Greg isn’t wrong. Deploying patches in an enterprise department requires extensive testing prior to roll out. However, most of us can patch pretty quickly after an announced patch is made available. And we should do it!
There is a much larger issue here, though. A vulnerability can be known to attackers but not to the general public. Managing and controlling vulnerabilities means that we need to prevent the successful exploitation of a vulnerability from doing serious harm. We also need to prevent exploits from arriving at a victim’s machine as a layer of defense. We need a layered approach that does not include a single point of failure–patching.
A Layered Approach
First off, implementing a security awareness training program can help prevent successful phishing attacks from occurring in the first place. The 2017 Verizon Data Breach Investigations Report indicated that 66% of data breaches started with a malicious attachment in an email—i.e. phishing. Properly trained employees are far less likely to open attachments or click on links from phishing email. I like to say that the most effective antimalware product is the one used by the best educated employees.
In order to help prevent malware from getting to the users to begin with, we use reputation systems. If almost everything coming from http://www.yyy.zzz is malicious, we can block the entire domain. If much of everything coming from an IP address in a legitimate domain is bad, then we can block the IP address. URLs can be blocked based upon a number of attributes, including the actual structure of the URL. Some malware will make it past any reputation system, and past users. This is where controlling and managing vulnerabilities comes into play.

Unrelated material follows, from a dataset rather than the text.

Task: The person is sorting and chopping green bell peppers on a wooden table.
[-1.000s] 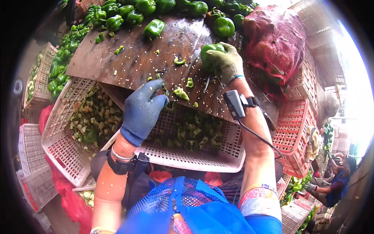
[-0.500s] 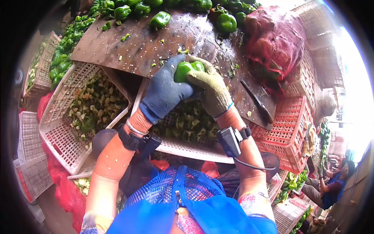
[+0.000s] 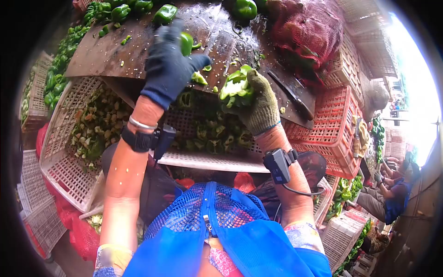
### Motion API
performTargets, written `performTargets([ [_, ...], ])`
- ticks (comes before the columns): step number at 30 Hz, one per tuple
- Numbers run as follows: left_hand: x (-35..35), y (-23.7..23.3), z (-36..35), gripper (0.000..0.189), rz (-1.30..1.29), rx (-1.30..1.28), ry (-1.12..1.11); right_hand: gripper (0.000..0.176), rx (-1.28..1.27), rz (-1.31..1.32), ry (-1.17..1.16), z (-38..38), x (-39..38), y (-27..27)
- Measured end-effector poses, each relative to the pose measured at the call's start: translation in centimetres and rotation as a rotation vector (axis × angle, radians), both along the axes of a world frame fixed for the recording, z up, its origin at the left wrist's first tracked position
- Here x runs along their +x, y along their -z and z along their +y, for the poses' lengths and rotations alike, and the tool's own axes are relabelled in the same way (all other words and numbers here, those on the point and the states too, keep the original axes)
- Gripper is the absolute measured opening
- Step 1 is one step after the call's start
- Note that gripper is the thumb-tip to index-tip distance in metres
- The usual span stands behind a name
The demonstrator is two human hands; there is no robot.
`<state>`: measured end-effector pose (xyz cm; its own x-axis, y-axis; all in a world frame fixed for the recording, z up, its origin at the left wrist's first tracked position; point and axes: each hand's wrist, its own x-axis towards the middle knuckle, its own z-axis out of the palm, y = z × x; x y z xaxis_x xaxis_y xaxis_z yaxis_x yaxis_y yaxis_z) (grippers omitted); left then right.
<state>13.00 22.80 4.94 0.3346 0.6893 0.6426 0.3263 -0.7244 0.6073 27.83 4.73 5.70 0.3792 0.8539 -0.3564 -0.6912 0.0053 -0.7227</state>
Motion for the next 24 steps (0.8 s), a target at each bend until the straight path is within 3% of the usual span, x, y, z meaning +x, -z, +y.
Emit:
performTargets([
  [1, -0.6, -0.7, -1.1, 0.059, 0.091, 0.018, 0.059, 0.044, -0.044, -0.036, 0.008, 0.0, -0.3, -0.2],
  [3, -2.0, -2.1, -4.6, 0.054, 0.267, -0.298, 0.44, 0.044, -0.119, -0.113, 0.011, 0.5, -0.6, -0.5],
  [4, -1.8, -1.8, -6.0, 0.049, 0.361, -0.276, 0.455, 0.046, -0.02, -0.111, 0.053, 1.5, -1.1, 0.4],
  [8, -1.1, 0.0, -7.8, 0.036, 0.605, -0.307, 0.473, 0.048, -0.145, -0.499, -0.054, 1.7, -4.5, -1.9],
  [11, -1.4, 2.2, -8.7, 0.033, 0.497, -0.24, 0.48, 0.045, -0.2, -0.617, -0.201, 1.5, -4.2, -2.5],
  [12, -2.0, 1.2, -9.1, 0.032, 0.469, -0.28, 0.485, 0.039, -0.184, -0.5, -0.23, 1.4, -3.9, -2.4],
  [17, -4.2, -0.2, -10.2, 0.031, 0.423, -0.403, 0.559, 0.034, -0.007, -0.818, -0.435, 0.5, -4.0, -1.6],
  [19, -5.2, -0.4, -10.8, 0.031, 0.391, -0.421, 0.604, 0.038, -0.007, -0.652, -0.45, -0.4, -4.4, -1.2],
  [21, -6.4, -0.6, -11.5, 0.029, 0.256, -0.424, 0.691, 0.045, 0.179, -1.058, -0.487, -1.3, -4.4, -0.2],
  [24, -8.6, -2.1, -11.0, 0.029, -0.015, -0.515, 0.826, 0.045, 0.088, -0.771, -0.456, -2.1, -5.1, 0.0],
])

The vulnerability itself does no damage. The exploit does no damage. It is the payload that causes all of the harm. If we can contain the effects of the payload then we are rethinking how we control and manage vulnerabilities. We no longer have to allow patches (still essential) to be a single point of failure.

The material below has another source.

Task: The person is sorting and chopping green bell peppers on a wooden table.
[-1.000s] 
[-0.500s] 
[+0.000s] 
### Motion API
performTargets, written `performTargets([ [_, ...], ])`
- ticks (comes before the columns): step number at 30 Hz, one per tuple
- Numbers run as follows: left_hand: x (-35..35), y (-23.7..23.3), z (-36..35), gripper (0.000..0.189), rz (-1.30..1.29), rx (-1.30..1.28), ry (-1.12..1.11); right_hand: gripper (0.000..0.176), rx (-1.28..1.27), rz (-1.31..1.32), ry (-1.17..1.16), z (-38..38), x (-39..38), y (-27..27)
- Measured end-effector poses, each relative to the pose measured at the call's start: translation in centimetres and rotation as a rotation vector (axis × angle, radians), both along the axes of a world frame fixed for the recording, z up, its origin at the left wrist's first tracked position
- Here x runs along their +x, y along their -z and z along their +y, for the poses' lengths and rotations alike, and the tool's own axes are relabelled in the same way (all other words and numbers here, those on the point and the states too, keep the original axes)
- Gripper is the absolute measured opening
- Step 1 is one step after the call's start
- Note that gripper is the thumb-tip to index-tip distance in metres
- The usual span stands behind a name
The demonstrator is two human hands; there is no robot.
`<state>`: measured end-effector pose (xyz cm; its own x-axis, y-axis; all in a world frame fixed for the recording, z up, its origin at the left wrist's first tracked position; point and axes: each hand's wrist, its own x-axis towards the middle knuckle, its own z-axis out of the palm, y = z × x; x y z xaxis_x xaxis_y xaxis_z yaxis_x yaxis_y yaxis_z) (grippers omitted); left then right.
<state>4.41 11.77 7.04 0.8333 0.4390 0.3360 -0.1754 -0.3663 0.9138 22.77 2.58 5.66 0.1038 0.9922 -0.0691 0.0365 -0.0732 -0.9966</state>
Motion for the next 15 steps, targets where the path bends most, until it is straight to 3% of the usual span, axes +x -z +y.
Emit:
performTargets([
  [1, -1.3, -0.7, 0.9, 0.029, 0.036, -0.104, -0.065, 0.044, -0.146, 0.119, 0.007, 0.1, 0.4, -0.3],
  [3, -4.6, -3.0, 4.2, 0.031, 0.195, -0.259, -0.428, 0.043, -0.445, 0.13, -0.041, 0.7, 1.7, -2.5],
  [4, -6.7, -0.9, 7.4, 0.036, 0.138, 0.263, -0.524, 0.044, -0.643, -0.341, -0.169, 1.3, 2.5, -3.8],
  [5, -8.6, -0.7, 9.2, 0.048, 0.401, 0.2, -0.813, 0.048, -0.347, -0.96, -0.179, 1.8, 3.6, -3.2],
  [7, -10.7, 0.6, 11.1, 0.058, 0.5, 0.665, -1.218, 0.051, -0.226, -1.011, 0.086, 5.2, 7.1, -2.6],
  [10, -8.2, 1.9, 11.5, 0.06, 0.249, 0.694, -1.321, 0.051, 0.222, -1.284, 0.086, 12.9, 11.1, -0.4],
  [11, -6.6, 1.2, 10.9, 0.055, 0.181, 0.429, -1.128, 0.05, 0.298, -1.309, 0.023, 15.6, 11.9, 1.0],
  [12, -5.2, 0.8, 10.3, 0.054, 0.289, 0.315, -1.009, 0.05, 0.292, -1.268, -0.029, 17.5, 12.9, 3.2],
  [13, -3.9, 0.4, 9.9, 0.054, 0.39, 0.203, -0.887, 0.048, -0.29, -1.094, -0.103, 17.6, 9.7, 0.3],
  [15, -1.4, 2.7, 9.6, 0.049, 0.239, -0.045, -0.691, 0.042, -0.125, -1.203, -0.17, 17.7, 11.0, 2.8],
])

Outside of offering detection and blocking of malicious files, it is important to stop execution of malware at runtime by monitoring what it’s trying to do. We also log each action the malware performs. When a piece of malware does get past runtime blocking, we can roll back all of the systems changes. This is important. Simply removing malware can result in system instability. Precision rollback can be the difference between business continuity and costly downtime.
Some malware will nevertheless make it onto a system and successfully execute. It’s at this point we observe what the payload is about to do. For example, malware that tries to steal usernames and passwords is identified by the Webroot ID shield. There are behaviors that virtually all keyloggers use, and Webroot ID Shield is able to intercept the request for credentials and returns no data at all. Webroot needn’t have seen the file previously to be able to protect against it. Even when the user is tricked into entering their credentials, the trojan will not receive them.
There is one essential final step. You need to have offline data backups. The damage ransomware does is no different than the damage done by a hard drive crash. Typically, cloud storage is the easiest way to automate and maintain secure backups of your data.
Greg is right. We can no longer allow patches to be a single point of failure. But patching is still a critical part of your defensive strategy. New technology augments patching, it does not replace it and will not for the foreseeable future.